Commenter: The children in this country that are below poverty level are hungry. We are sending aid to countries that will stab us in the back given the right opportunity, but we are making it harder and harder for Americans to get enough food to eat. Jobs are going to illegal aliens, Americans cannot find jobs that will even pay their rent. Minimum wage won't cove basic needs in a family.
Our children are who go without when things like drug testing happens.I AM AN AMERICAN THAT IS POOR AND I CANNOT AFFORD TO COME UP WITH THE MONEY TO PAY FOR A DRUG TEST. IF I HAD MONEY TO WASTE ON A DRUG TEST I WOULD GO BUY GROCERIES TO BEGIN WITH.
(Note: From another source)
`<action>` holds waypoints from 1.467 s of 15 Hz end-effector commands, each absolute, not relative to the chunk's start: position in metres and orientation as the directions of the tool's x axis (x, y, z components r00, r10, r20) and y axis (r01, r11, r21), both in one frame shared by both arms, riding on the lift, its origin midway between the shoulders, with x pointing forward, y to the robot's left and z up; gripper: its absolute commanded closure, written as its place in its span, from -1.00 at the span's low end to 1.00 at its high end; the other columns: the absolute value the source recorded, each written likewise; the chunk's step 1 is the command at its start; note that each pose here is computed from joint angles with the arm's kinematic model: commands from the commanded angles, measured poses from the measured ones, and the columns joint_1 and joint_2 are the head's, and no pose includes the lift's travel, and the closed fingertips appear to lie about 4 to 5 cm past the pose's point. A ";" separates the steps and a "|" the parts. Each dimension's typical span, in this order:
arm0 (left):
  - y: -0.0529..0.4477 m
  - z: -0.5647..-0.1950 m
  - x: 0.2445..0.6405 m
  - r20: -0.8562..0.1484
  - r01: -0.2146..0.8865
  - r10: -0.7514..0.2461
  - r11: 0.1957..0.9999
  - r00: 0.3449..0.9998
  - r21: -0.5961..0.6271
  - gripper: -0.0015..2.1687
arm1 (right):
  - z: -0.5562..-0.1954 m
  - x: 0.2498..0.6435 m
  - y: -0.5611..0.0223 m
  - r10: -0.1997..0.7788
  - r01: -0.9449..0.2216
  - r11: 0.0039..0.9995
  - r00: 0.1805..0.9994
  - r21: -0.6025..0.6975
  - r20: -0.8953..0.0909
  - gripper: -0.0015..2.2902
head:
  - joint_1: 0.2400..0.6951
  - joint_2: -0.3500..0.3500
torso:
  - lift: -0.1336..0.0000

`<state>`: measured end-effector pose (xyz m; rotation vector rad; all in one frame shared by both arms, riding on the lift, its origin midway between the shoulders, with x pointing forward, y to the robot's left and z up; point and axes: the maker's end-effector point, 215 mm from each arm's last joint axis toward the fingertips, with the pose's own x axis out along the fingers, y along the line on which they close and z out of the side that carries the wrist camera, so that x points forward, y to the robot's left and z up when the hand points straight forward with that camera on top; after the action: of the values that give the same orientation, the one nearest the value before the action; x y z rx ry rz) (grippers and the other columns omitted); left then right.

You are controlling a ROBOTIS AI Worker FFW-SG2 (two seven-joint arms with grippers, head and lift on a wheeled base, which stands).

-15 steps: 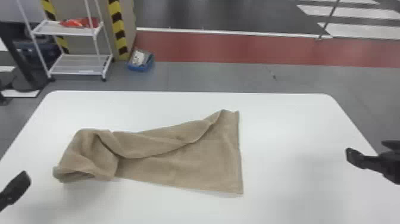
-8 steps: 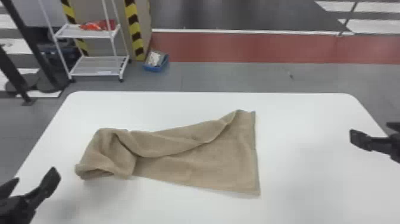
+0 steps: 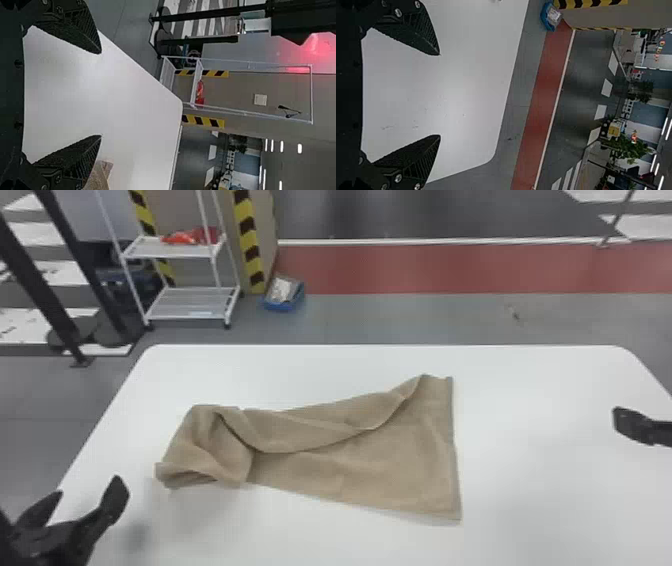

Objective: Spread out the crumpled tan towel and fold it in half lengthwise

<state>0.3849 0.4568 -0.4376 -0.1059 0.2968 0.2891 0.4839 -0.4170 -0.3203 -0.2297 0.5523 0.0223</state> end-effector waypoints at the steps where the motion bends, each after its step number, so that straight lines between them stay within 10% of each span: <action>1: 0.452 -0.440 0.382 -0.301 -0.285 0.256 0.957 0.919 -0.058 -0.86 | -0.313 0.489 -0.412 -0.029 -0.089 0.974 0.860 -0.206 -0.509 -0.86 | 1.00 0.15 | -0.86; 12: 0.415 -0.446 0.396 -0.284 -0.166 0.149 0.985 0.947 -0.036 -0.86 | -0.330 0.533 -0.326 0.458 -0.458 0.885 0.828 0.081 -0.323 -0.86 | 1.00 0.30 | -0.86; 22: 0.378 -0.452 0.397 -0.290 -0.065 0.055 0.997 0.955 -0.027 -0.86 | -0.316 0.547 -0.340 0.455 -0.439 0.890 0.844 0.123 -0.282 -0.86 | 1.00 0.17 | -0.86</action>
<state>0.3971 0.3809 -0.4487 -0.0460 0.2803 0.0733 0.5460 -0.3401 -0.3201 0.0555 0.3161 0.4711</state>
What I see here is that sometimes ideas may sound like they make sense, are reasonable and simple to implement, i.e., drug testing welfare recipients. Upon further thought and through experience, what looked like simplicity in reality only serves to add complication within a system already fraught with complication. When one has experience with a thing, one can talk. Many people pontificate about stuff that they don't really know anything about. Then they advocate legislation without truly thinking through the implications because it satisfies a certain philosophy. I don't pretend to be an expert, but I can read and I can think. This kind of soundbite legislation is one of the major problems confounding our society today. And you can get a solid idea of just how much simply by listening to the wisest people on earth: Moms.